I had never been to New York before, in fact I had never been on a plane before I went to my Nephew’s wedding in New Jersey in February of 2010. I had a fear of heights which carried over to being afraid of flying. My oldest sister passed away in 1998 and I have always been close with her three son’s, who are only 8 years younger than me. I grew up with them and when they were young it was like we were brothers and sister rather than nephews and aunt. When they moved to New Jersey in 2007 I was devastated. I thought for sure I would never see them again. That was until the day the oldest called me and told me he was getting married. With my sister being gone I felt it was the right thing to do, to face my fear, get on a plane, and represent my sister at his wedding.
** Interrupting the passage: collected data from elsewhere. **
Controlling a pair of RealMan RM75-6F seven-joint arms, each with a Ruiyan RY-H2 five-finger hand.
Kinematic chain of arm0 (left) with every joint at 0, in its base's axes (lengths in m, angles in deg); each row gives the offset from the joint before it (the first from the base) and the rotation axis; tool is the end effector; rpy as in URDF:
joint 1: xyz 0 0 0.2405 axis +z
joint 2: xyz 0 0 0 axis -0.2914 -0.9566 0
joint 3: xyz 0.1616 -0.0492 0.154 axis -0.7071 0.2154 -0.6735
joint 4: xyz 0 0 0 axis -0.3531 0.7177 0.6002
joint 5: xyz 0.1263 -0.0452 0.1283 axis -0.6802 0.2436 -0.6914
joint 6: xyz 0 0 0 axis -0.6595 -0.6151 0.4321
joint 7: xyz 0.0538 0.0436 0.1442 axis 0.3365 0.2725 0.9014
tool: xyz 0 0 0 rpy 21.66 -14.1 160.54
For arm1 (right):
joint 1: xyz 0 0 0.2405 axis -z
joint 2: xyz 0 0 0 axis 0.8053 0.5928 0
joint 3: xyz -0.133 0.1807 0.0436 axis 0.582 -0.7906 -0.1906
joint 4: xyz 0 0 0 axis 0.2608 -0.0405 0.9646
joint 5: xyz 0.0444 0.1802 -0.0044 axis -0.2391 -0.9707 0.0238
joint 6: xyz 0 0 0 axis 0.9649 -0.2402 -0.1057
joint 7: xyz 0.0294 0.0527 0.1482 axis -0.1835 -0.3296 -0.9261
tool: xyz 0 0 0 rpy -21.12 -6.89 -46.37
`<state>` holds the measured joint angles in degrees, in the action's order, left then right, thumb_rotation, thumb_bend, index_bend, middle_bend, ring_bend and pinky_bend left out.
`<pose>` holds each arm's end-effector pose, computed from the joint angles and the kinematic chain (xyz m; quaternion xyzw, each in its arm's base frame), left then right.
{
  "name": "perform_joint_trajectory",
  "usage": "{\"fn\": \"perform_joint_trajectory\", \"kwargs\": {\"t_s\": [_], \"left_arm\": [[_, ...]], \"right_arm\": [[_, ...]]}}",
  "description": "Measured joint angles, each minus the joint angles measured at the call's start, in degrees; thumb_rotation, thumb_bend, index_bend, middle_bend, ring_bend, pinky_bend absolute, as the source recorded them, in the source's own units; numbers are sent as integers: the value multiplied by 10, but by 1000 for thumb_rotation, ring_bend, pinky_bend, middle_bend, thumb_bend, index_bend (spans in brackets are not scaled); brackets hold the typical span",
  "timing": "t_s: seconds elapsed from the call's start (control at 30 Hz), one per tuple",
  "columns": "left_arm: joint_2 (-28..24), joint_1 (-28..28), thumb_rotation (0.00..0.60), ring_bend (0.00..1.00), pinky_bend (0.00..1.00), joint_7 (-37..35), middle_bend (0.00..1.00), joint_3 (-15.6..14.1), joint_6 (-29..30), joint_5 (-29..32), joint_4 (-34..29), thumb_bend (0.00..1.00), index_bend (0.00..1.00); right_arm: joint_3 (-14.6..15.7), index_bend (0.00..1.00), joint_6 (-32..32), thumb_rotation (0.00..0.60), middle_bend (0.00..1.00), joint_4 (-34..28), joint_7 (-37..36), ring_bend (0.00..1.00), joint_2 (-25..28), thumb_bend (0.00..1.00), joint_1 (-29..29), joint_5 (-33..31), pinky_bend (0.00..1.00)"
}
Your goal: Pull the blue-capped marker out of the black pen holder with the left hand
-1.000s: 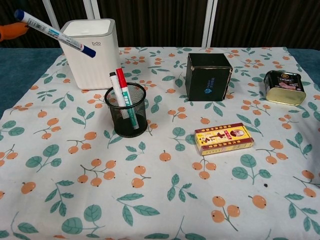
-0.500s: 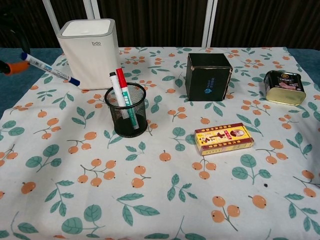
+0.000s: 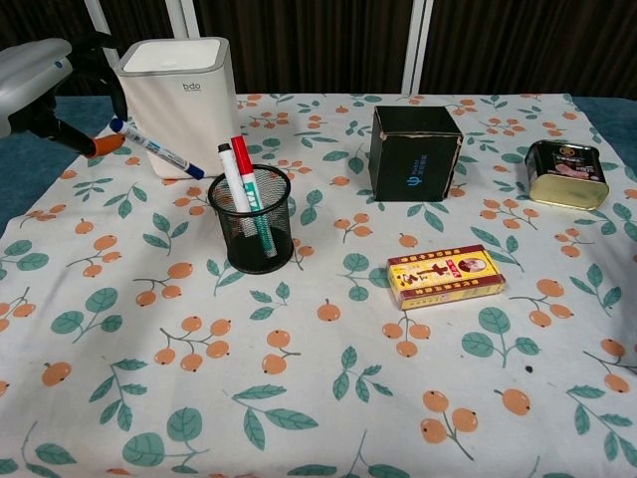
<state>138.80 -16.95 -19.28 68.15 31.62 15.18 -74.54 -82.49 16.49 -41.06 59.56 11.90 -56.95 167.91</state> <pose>-0.1622 0.3406 0.0506 -0.6314 -0.3595 -0.4631 0.5076 -0.2725 -0.1862 0.1577 0.5935 -0.3765 0.3874 0.5966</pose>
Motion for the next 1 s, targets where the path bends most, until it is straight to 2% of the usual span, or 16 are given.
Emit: {"fn": "perform_joint_trajectory", "kwargs": {"t_s": [0.5,0.8,1.0], "left_arm": [[37,-13,600,0,0,67,7,-8,-6,16,-11,370,561],[37,-14,600,0,0,90,2,-25,-4,-4,-33,340,498],[33,-14,600,0,0,129,0,-32,-2,-6,-52,254,403]], "right_arm": [[-2,140,1,600,0,-1,-3,16,1,162,1,-1,206],[-1,139,0,600,0,0,-4,16,2,162,0,1,205],[-1,139,-4,600,0,1,-7,16,5,161,-1,0,206]]}}
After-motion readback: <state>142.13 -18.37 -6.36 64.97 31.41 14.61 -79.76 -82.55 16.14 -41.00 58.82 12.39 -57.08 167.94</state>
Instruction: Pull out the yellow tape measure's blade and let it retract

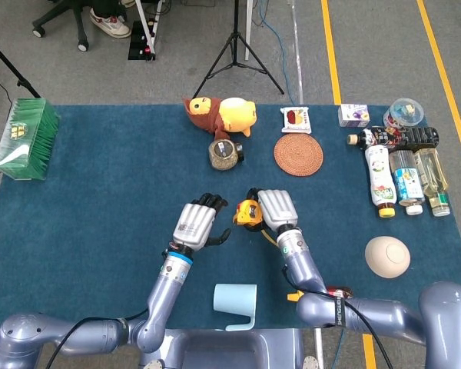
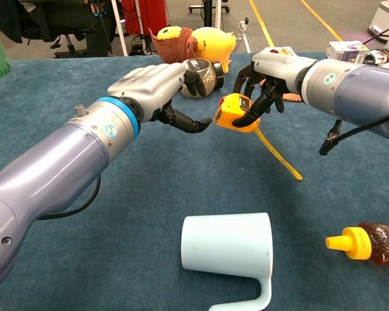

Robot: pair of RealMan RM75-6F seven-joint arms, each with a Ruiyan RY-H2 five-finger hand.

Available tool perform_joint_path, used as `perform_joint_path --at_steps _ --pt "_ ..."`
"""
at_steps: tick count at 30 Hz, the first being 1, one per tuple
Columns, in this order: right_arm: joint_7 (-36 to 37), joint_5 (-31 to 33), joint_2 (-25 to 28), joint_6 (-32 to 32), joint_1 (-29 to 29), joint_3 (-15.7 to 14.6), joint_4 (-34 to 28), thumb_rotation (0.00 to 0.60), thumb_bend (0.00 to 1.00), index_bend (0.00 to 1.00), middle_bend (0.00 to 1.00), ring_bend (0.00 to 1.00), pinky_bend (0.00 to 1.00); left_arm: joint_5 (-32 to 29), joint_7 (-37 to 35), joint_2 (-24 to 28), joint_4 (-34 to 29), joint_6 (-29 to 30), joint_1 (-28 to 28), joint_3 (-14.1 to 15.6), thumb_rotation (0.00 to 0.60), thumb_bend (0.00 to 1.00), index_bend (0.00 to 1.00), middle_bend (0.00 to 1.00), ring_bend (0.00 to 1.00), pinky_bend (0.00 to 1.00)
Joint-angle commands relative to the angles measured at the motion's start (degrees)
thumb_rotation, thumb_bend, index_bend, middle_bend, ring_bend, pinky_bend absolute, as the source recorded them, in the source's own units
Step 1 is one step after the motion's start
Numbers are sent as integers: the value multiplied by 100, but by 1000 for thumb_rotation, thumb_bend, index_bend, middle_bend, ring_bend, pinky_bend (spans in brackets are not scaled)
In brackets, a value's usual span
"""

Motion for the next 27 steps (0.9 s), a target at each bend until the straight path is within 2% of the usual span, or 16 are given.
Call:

That first plane ride was one of the scariest things I have ever done. But I did it and it didn’t kill me so I returned in July to see the younger nephew who had the lead role in a play. I stayed a couple of weeks and they insisted they take me to New York. Now I had no desire to go to the city, in fact it scared the hell out of me, but I played along. I did not know what to expect other than all the really tall buildings and lots of people. I hate crowds and had a horrible fear of this big city. Lets just say that TV does not always portray New York as a safe place to go. That first trip conquered my flying fear and reminded me of how safe I always felt with my nephews around me.
The middle nephew had to be away from home in September of 2011 so I went back to New Jersey for a couple of months to help out with his teenaged kids. While I was there my niece had gotten tickets to see the 9/11 memorial and invited me along. I was excited and scared. Of course it is scary going to a place which had so much devastation. I was not sure if I was going to be able to handle all the pain the site held.
I have to admit it was an experience I would do again. I was afraid that I would feel the terror the hero’s felt when they perished. I found that the memorial was an eerily peaceful place. Yes I cried a few tears but I don’t feel like the people’s souls who were murdered still remain in this place. I was amazed at all the different nationalities that were represented there. All of us there to show our respect to those who lives were sacrificed.
It is really a peaceful place. It is unexpectedly quiet and serene, but at the same time commands respect. I found a bench and sat down to take it all in. It was a warm day and as I sat I felt a cold breeze pass hitting first my legs and then my arms causing goose pimples. I feel it was the angels who reassured me the souls are not trapped but have made it to the other side in record time.
The two big water features are amazing and they bring about a calm sense to the area. The noise from the fountains drowns out the noise from the city. You can’t help being touched by the memories this sacred place holds. It certainly is a touching tribute to those who fell that day, September 11, 2001, a day I will never forget.